Once you’re receiving your pension built up before August 2017, it receives increases each year to help it keep pace with inflation. The Fund increases your pension built up before 6 April 2006 in line with the rise in the retail prices index (also known as RPI) up to a maximum of 5% a year, and your pension built up from 6 April 2006 in line with the rise in consumer prices index (also known as CPI) up to a maximum of 2.5% a year.
Pre-August 2010 benefits
If you were a member of the Fund before August 2010, you will also receive the pension you built up to 31 July 2010, increased in line with the retail prices index (also referred to as RPI) up to a maximum of 5% a year to the date you retire. Nestlé may increase your benefits above 5% but is not required to.
If you were a member of the final salary section of the Purina UK Pension Plan before August 2010, you will receive your pension built up to 31 July 2010 in that plan, increased in line with the retail prices index (also referred to as RPI) up to a maximum of 5% a year to the date you retire. Nestlé may increase your benefits above 5% but is not required to.
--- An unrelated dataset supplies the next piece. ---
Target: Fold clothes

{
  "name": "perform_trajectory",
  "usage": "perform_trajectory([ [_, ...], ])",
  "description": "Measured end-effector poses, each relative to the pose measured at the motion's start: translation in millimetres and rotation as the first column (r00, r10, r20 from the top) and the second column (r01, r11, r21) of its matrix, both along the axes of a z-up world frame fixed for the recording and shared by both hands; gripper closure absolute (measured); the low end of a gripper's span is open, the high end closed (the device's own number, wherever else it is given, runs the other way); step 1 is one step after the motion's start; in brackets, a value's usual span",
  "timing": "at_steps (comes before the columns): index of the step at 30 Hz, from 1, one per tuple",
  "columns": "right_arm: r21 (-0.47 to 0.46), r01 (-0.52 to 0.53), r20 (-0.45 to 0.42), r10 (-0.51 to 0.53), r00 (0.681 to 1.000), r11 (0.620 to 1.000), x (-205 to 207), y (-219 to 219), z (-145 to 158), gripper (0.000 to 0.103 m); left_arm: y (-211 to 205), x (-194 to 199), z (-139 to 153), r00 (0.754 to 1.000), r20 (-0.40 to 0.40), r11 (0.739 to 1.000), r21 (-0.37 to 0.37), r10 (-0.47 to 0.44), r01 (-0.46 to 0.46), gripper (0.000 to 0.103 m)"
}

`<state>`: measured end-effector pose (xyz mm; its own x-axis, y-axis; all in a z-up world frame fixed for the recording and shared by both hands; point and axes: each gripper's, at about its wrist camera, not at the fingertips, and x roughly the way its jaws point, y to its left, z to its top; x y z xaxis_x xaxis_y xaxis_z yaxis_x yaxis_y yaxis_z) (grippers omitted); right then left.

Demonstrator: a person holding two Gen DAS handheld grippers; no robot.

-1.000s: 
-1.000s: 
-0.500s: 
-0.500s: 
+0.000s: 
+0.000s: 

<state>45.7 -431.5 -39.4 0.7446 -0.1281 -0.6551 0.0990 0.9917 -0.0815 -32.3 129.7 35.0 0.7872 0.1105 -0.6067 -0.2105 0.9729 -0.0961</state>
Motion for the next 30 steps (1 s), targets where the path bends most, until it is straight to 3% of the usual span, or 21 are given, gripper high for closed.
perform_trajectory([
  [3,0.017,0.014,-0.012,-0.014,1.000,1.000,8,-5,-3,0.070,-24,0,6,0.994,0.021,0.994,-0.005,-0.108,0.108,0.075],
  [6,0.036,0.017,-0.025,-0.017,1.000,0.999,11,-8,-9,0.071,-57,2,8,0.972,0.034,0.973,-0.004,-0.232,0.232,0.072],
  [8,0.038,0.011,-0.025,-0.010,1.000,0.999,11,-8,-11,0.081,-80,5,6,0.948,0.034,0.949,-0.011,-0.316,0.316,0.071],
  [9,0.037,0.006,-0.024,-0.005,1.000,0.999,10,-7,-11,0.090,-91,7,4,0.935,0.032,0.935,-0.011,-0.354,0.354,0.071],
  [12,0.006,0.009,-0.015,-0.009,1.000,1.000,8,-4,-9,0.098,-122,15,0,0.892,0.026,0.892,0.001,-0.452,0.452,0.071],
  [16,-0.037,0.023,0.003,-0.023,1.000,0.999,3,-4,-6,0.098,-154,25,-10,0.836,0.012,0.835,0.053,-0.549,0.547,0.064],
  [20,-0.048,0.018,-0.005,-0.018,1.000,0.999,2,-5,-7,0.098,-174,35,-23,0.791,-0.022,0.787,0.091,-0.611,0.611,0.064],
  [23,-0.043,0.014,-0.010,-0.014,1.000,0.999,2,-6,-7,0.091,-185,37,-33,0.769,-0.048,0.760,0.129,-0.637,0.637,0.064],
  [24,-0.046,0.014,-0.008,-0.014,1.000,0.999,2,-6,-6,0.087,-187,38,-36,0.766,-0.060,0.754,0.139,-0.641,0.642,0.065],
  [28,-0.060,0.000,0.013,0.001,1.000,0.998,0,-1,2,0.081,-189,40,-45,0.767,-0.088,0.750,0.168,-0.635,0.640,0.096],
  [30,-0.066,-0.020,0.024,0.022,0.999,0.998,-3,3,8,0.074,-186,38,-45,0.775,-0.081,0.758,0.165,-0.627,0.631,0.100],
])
Your Purina pension deduction was also calculated at 31 July 2010 and, as long as you remain in Nestlé's employment, is increased in line with the retail prices index (also referred to as RPI) up to a maximum of 5% each year until your state pension age. For more information about the deduction see the Pension Deduction leaflet.
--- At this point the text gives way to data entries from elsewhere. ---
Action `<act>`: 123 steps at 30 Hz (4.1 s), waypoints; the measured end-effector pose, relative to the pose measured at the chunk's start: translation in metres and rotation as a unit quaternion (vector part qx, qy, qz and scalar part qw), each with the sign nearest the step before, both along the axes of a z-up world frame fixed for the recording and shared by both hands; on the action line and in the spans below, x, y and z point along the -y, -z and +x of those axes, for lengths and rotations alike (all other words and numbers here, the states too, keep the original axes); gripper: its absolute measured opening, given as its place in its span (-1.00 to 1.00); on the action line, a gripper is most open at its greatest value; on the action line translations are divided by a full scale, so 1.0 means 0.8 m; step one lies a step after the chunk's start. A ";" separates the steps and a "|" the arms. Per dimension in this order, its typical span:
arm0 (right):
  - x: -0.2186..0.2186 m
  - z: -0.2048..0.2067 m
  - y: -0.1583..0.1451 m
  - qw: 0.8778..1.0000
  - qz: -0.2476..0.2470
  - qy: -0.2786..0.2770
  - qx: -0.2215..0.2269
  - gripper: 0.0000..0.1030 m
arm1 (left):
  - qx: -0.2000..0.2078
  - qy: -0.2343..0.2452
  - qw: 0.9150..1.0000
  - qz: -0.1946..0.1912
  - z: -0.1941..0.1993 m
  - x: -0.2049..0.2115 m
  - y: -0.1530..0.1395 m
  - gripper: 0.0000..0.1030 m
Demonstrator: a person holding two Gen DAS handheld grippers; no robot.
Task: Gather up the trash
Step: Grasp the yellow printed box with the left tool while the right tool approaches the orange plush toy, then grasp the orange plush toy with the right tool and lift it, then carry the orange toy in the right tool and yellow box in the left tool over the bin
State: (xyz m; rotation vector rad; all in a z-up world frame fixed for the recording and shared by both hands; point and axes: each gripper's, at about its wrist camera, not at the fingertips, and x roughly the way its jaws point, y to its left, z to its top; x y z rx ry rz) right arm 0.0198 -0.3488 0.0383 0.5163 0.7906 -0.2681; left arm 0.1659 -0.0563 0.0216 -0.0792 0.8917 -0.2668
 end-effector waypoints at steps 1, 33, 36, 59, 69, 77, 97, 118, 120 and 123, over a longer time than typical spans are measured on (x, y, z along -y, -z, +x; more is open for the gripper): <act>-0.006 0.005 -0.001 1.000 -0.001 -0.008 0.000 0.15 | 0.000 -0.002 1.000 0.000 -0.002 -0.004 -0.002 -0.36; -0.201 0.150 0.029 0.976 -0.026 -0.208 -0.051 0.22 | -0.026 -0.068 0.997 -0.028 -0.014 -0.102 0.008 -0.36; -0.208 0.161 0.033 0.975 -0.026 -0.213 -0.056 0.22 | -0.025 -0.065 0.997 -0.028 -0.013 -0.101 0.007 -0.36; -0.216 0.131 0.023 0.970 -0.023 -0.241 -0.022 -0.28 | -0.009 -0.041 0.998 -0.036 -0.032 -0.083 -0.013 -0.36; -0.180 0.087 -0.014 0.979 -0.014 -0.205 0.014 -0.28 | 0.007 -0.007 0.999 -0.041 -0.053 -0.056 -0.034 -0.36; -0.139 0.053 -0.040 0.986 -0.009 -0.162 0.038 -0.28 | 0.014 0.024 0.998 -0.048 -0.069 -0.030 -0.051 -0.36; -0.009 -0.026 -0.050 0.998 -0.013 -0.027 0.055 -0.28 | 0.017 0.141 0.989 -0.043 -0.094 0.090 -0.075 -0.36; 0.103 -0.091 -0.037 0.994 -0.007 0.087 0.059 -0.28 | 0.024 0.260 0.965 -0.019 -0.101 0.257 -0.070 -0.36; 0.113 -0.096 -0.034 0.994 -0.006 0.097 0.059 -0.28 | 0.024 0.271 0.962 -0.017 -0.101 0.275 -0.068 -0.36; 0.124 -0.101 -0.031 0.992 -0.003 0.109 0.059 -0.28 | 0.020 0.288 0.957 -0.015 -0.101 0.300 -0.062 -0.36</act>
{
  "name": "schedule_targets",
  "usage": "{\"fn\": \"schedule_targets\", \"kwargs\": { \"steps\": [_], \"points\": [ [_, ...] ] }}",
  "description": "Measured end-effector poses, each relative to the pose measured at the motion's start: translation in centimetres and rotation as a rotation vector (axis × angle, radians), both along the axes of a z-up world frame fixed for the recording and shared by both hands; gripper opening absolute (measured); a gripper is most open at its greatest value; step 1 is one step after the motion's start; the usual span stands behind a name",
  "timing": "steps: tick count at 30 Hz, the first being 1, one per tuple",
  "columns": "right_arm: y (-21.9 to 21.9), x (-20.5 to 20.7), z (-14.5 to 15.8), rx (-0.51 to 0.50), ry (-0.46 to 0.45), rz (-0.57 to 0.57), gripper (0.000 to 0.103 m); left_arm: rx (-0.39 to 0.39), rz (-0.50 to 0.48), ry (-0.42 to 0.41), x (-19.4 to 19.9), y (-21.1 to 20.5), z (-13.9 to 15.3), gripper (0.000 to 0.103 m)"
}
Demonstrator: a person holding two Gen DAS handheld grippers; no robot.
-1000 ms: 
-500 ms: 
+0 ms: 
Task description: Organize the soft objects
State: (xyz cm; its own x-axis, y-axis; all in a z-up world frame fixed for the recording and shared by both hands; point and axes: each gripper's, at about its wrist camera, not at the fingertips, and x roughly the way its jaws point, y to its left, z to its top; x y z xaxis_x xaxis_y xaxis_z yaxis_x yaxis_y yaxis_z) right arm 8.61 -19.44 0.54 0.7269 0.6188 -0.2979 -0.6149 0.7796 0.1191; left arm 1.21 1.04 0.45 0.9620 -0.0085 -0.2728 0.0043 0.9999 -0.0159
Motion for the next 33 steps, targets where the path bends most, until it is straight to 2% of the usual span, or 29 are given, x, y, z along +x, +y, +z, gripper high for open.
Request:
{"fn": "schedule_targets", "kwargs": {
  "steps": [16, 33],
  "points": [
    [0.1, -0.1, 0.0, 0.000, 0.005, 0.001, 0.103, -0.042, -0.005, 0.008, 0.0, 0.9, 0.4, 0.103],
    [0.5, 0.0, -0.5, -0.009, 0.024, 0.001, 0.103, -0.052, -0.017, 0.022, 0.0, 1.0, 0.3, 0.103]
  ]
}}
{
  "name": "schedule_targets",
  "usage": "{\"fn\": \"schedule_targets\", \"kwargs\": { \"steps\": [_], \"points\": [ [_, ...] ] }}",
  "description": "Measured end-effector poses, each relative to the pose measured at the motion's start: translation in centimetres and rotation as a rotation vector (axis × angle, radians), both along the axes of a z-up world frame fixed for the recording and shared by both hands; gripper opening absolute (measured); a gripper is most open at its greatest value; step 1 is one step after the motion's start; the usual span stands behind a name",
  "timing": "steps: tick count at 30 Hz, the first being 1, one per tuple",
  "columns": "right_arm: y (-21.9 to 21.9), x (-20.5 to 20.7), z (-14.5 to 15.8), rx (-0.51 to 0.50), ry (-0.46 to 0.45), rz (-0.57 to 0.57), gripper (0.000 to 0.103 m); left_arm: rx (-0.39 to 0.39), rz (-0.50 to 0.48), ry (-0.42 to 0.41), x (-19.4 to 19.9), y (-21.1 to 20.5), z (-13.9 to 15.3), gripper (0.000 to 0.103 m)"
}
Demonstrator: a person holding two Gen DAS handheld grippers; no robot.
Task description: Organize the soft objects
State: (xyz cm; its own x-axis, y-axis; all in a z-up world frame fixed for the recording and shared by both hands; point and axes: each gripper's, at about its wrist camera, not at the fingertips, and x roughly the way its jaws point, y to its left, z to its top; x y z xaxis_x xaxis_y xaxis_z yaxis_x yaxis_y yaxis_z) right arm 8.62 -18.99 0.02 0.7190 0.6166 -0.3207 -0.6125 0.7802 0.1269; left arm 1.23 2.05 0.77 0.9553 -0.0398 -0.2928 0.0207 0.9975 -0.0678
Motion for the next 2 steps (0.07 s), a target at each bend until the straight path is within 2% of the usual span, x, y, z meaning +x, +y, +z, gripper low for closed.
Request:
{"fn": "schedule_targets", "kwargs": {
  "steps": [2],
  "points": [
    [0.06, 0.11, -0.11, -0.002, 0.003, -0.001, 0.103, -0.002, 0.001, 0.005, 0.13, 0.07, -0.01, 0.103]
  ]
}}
If you were a member of the Purina Pension Savings Plan before August 2010, the value of your account in the Pension Savings Plan transferred into Lane 1 of the Fund at 1 August 2010 and then transferred into DC Core at 1 August 2017. You can choose how to provide benefits from your DC Core account from the options described above.
If you were a member of the Nestlé Waters UK Ltd Retirement Benefit Scheme before August 2010, the value of your account in that scheme transferred into Lane 1 of the Fund at 1 August 2010 and then transferred into DC Core at 1 August 2017. You can choose how to provide benefits from your DC Core account from the options described above.
If you built up benefits in any other arrangement that merged into the Fund before August 2010, you should refer to the details you received about how your benefits increase to keep pace with inflation.
If you transferred from the Rowntree Pension Fund to the Nestlé Rowntree Pension Fund in April 1992, you will have a Value for Money Guarantee. For more information see the Value for Money Guarantee Leaflet.
Retiring overseas
If you’re planning on spending your retirement overseas, we will still be able to pay your pension, provided you’re living in a country with an established banking system. It is possible to make international payments by bank transfer. However, you should bear in mind that the payment would be made in sterling and the receiving bank might make a charge for converting it into the local currency, which will be deducted from your pension and we will need to see your passport to carry out anti-money laundering checks. Please note we can still make payments to a UK bank account even though you’re living overseas.